Procedendo all’acquisto di un immobile locato è, quindi, necessario verificare il tipo di contratto e la sua scadenza, nonché che lo stesso sia stato registrato e che, annualmente, sia stata corrisposta la tassa di registrazione. Se poi l’acquisto è rivolto verso un immobile destinato ad uso diverso dall’abitazione (es.: attività commerciale), alcune regole sulla durata e libertà del bene cambiano.
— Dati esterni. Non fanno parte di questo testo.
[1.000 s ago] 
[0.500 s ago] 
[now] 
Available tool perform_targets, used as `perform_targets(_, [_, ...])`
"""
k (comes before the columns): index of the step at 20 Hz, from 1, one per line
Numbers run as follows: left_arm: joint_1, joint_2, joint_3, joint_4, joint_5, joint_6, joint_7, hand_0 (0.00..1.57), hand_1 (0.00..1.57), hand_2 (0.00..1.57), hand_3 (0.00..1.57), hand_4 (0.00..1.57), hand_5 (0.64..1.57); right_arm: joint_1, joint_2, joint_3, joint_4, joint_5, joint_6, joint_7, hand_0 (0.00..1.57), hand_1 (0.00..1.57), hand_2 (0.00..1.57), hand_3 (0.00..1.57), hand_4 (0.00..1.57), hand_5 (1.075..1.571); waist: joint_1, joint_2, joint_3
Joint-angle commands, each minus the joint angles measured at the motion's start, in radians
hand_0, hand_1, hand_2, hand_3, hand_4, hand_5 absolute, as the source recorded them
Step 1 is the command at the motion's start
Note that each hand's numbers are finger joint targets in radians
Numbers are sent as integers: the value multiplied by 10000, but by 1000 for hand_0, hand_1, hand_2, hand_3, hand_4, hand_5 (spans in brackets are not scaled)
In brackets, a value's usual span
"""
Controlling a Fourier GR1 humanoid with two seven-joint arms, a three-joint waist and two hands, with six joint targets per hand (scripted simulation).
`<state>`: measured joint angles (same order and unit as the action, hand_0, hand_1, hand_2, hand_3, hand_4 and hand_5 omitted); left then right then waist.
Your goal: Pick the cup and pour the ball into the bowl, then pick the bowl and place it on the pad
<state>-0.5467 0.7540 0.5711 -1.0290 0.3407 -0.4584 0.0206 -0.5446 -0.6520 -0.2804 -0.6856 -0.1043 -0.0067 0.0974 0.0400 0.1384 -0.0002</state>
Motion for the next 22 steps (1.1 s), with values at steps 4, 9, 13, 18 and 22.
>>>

In primo luogo, la durata minima del contratto è di anni 6 rinnovabile automaticamente per altri 6 anni, tranne particolari casi previsti dall’art. 29 della L. 27 luglio 1978, n. 392;

In secondo luogo, l’attuale conduttore ha il diritto di prelazione (art. 38, L. 392/ 1978) in forza del quale il locatore prima di cedere a terzi l’immobile deve darne comunicazione al conduttore con atto notificato a mezzo di ufficiale giudiziario.

Il conduttore, ricevuto l’atto, deve eventualmente esercitare il diritto di prelazione entro il termine di 60 giorni dalla ricezione della comunicazione comunicandolo al conduttore con le stesse modalità. Se questa procedura non viene seguita il conduttore ha il diritto di riscatto dell’immobile dal nuovo acquirente entro sei mesi dalla trascrizione del contratto.

F.A.Q.

Come si può essere certi che il locatore abbia comunicato la disdetta del contratto di locazione al conduttore?

La disdetta del contratto di locazione deve essere comunicata al conduttore, a pena di invalidità, con atto scritto almeno 6 mesi prima della scadenza, per le locazioni ad uso abitazione e almeno 12 mesi prima per quelle ad uso diverso. La disdetta, se non sottoscritta dal conduttore, deve essere inviata con lettera raccomandata.